In the 1980s, the Bencoolen Mosque stood in the way of redevelopment plans for Bencoolen Street and Bras Basah. Hence, the MUIS planned to rebuild the mosque as part of a commercial complex, with said complex being a form of income for the mosque. Construction on the new mosque was ultimately completed on 31 March 2004, with the new $4 million mosque being the centrepiece of a new mixed-use complex, the Somerset Bencoolen. Ownership of Somerset Bencoolen was later transferred to Ascott International, a subsidiary of local franchisee CapitaLand, while the mosque itself remained under the purview of the MUIS within the Wakaff Bencoolen territory. The Bencoolen Mosque became the official headquarters of the Tablighi Jama'at in 2018 after the closure of their former headquarters, the Angullia Mosque at Serangoon Road.

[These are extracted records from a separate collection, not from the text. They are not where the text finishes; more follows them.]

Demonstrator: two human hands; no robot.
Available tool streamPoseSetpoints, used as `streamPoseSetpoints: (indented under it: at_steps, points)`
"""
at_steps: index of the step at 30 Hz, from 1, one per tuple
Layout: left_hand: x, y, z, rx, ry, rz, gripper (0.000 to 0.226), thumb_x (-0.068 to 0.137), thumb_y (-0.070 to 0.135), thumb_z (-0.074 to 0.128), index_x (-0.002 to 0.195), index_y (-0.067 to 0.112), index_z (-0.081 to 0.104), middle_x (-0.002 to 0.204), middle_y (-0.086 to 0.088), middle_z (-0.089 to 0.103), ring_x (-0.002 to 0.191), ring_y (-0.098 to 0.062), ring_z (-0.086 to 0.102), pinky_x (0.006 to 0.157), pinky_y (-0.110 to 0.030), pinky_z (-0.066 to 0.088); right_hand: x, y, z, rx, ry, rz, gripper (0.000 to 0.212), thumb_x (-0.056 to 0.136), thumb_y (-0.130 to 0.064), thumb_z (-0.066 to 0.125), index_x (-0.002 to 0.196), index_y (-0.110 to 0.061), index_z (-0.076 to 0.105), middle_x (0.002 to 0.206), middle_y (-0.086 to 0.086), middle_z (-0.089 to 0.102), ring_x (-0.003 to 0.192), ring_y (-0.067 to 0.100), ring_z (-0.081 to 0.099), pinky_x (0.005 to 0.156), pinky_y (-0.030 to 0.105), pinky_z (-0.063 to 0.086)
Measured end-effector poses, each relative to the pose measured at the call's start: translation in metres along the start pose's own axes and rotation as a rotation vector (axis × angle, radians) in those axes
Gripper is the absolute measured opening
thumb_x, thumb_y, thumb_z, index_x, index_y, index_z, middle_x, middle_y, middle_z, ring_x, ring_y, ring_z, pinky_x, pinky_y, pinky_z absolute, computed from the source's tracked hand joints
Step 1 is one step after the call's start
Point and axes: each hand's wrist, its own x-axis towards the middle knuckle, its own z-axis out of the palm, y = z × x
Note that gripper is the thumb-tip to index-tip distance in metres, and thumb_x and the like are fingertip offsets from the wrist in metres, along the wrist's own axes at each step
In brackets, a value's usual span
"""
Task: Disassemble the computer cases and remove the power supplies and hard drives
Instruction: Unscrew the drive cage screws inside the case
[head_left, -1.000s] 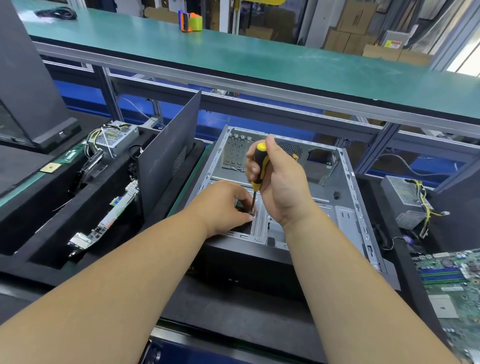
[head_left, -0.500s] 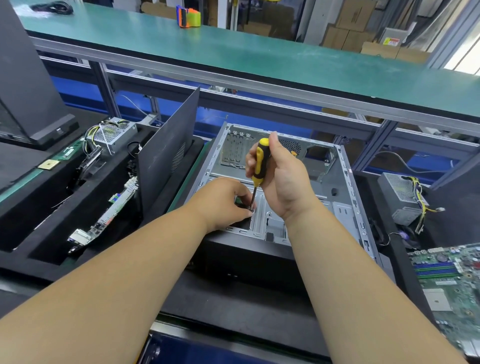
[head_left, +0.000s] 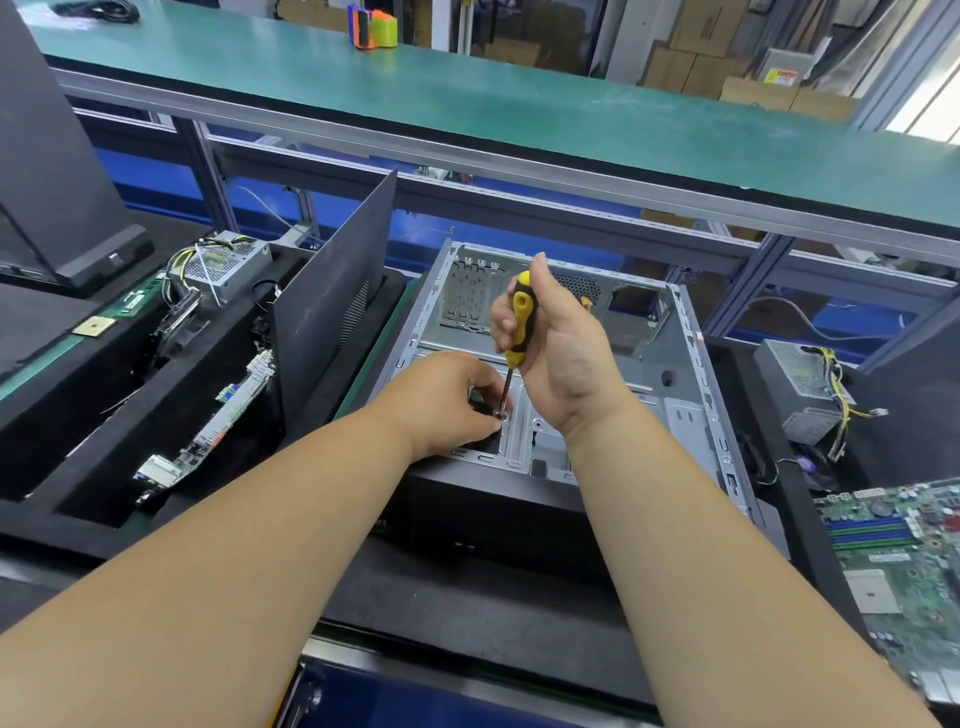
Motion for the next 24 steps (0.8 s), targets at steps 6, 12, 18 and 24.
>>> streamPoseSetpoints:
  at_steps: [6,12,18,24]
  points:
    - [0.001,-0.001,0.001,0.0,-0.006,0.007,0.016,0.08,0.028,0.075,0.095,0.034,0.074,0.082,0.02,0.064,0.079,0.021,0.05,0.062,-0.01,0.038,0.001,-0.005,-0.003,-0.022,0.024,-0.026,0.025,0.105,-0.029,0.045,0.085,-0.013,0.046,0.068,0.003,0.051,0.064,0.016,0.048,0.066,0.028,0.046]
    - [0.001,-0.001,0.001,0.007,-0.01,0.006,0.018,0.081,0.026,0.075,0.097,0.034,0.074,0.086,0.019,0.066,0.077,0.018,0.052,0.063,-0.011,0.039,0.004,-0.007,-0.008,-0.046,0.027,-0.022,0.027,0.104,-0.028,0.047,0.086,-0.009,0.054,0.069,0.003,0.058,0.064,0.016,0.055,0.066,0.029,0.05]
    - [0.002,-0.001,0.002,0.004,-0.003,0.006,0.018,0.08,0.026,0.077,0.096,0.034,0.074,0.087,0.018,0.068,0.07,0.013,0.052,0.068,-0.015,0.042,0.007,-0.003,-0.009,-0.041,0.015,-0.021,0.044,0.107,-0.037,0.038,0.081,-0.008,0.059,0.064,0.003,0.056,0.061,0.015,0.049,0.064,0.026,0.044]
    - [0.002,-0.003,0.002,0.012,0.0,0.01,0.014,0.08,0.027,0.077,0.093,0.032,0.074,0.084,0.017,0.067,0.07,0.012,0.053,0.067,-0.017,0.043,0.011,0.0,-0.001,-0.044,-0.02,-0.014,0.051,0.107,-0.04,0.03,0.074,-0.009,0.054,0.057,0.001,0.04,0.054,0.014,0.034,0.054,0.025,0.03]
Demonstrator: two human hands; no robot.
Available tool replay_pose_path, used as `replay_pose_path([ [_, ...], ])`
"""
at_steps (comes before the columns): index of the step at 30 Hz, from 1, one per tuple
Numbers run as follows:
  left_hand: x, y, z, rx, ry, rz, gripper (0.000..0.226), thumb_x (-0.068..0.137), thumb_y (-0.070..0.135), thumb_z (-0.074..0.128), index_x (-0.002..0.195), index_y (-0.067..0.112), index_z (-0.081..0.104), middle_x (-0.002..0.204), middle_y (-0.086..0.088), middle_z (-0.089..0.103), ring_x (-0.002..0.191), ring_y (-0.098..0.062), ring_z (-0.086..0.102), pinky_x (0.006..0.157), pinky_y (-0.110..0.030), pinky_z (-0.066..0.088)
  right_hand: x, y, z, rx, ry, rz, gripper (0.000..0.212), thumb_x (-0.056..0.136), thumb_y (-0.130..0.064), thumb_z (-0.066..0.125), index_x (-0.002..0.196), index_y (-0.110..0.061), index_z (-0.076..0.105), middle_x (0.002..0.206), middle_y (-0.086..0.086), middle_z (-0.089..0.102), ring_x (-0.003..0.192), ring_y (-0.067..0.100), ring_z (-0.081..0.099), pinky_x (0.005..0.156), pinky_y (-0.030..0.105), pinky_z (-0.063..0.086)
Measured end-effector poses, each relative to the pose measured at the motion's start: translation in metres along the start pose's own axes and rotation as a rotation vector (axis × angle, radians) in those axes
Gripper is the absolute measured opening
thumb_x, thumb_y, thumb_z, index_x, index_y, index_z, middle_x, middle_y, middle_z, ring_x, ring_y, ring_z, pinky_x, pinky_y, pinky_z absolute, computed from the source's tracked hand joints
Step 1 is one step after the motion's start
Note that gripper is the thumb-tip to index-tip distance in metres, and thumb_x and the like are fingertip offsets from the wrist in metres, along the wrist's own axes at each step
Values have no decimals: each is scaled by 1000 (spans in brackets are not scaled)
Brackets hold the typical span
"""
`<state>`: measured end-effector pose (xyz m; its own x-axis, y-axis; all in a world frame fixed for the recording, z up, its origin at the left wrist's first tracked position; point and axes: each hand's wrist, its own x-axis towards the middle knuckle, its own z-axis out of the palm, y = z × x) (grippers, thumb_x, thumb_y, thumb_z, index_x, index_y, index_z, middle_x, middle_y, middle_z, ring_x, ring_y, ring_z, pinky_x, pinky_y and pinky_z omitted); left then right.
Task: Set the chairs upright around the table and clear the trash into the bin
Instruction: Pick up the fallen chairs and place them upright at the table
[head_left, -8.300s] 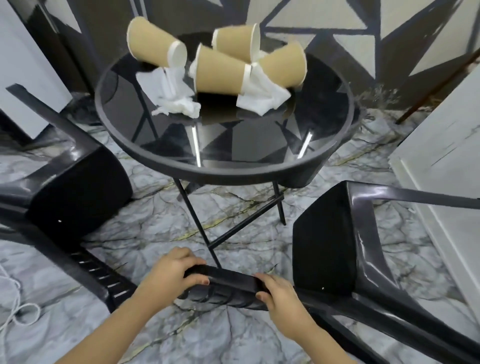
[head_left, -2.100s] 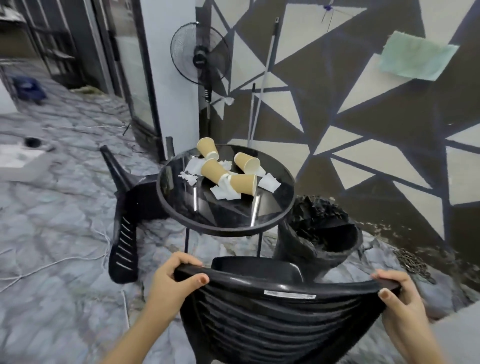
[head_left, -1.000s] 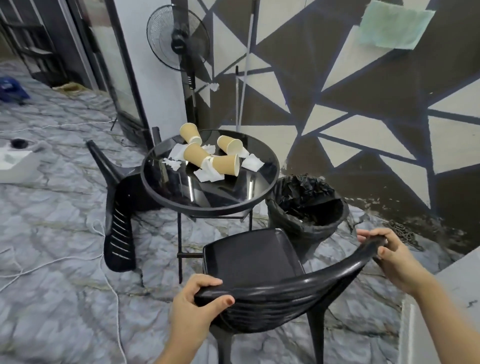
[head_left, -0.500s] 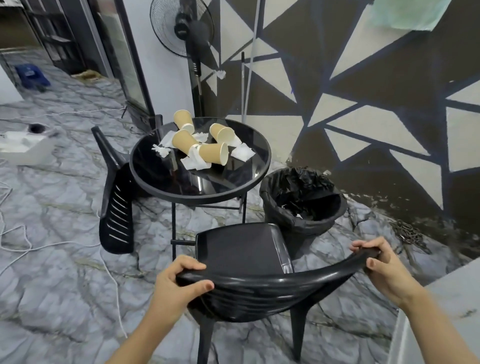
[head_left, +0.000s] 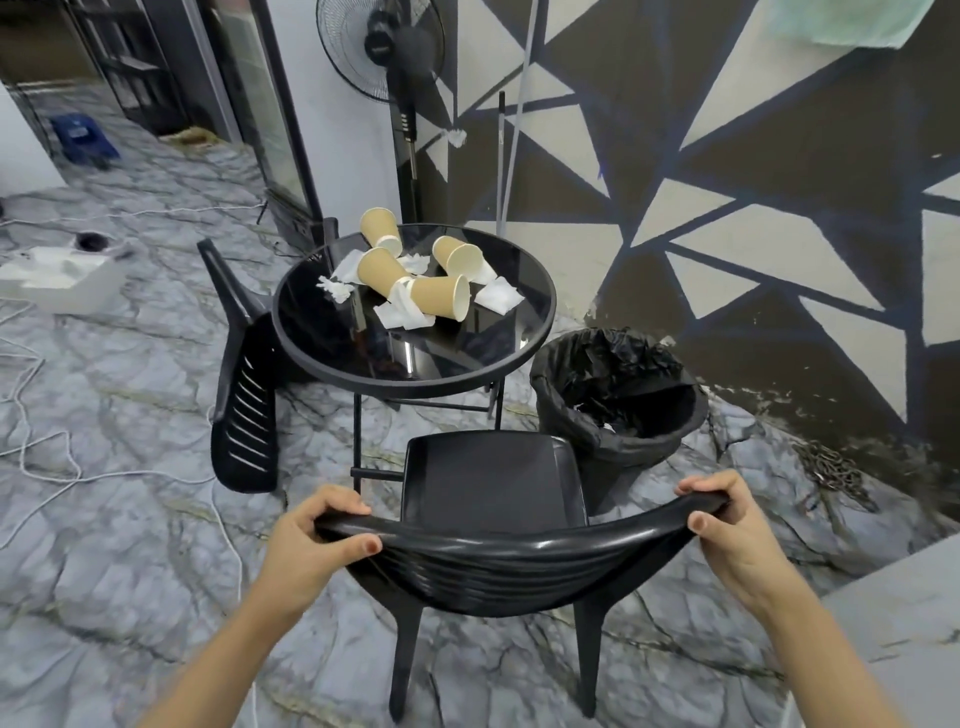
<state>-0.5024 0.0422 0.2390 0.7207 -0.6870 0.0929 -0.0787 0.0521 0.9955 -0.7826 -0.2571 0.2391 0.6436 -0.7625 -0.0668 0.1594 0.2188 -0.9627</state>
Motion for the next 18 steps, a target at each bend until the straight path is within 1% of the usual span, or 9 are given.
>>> replay_pose_path([
  [3,-6,-5,7,-32,63,0,41,37,32,82,70,16,65,72,12,63,71,-4,58,66,-13,48,11,-5,-2,8,-54,4,59,78,25,42,60,-27,62,73,-9,66,73,8,62,62,17,52],
  [5,-7,-6,11,-38,85,20,42,36,33,82,71,17,66,73,13,63,71,-3,58,67,-12,48,16,-9,-3,21,-92,-11,39,66,14,68,63,-25,61,75,-8,65,77,11,61,64,18,52],
  [6,-8,-5,13,-42,93,24,47,33,38,86,70,18,66,73,13,63,71,-2,58,67,-12,48,20,-10,-5,17,-102,-10,39,55,10,76,64,-25,60,76,-7,65,77,11,61,65,19,52],
  [7,-10,-5,15,-51,105,19,52,30,44,88,70,18,66,72,13,63,71,-2,58,66,-12,48,23,-11,-6,4,-111,1,40,50,10,72,64,-25,59,75,-7,65,76,11,60,64,19,51],
  [9,-12,-5,17,-68,139,10,52,28,46,88,68,21,67,73,15,63,71,1,59,65,-11,49,29,-12,-8,-9,-116,6,33,55,7,61,63,-26,59,74,-7,64,73,11,59,62,19,50],
  [14,-26,-10,29,-47,202,17,55,26,50,87,69,22,67,74,14,64,71,2,59,64,-10,49,44,-13,-9,-1,-154,-3,36,46,4,73,64,-25,63,78,-7,66,78,9,62,66,20,52],
  [15,-29,-11,31,-53,221,19,56,26,51,87,69,21,67,74,14,64,71,2,60,64,-9,49,54,-14,-7,-8,-165,7,39,39,1,81,64,-25,64,79,-7,67,81,8,64,69,20,53],
  [16,-29,-12,32,-61,246,19,58,26,51,87,69,18,66,74,13,65,71,3,60,65,-9,49,64,-17,-1,-27,-179,24,44,31,-10,90,64,-25,66,82,-7,68,84,8,64,71,21,53],
  [18,-22,-12,30,-66,291,1,61,27,47,89,70,12,62,74,12,65,70,3,61,64,-8,49,81,-23,9,-101,-207,47,50,24,-33,94,65,-25,66,89,-3,66,89,11,62,73,22,53],
])
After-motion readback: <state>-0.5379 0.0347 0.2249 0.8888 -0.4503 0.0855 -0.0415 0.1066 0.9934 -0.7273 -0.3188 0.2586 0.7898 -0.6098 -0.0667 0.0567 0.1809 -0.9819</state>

In early 2020, the Bencoolen Mosque was closed down to undergo an extensive reconstruction at a cost of $4 million, with a soft reopening on 5 January 2023. The mosque was the fully reopened on the first day of the month of March in the same year. The reconstructed mosque had a capacity of approximately 1,200 worshippers, with the addition of a new youth corner and a kitchen.

== Significance ==
The significance of the Bencoolen Mosque is upheld amongst Indian Muslims in the country who consider it to be a heritage site since its founding in the 1820s. The mosque is also one of three mosques in the country that caters to the adherents of the Hanafi school of Sunni Islam; the other two being Masjid Abdul Gaffoor and Masjid Angullia. This is due to the fact that the doctrine of Hanafism is prominent amongst Muslims from the subcontinent. The Tablighi Jama'at, an Islamic revivalist and missionary movement, uses this mosque as their headquarters with permission from the MUIS, with members conducting annual journeys to propagate the Islamic religion both locally and overseas.

== Transportation ==
The mosque is directly accessible from both the Bencoolen MRT station and the Bras Basah MRT station.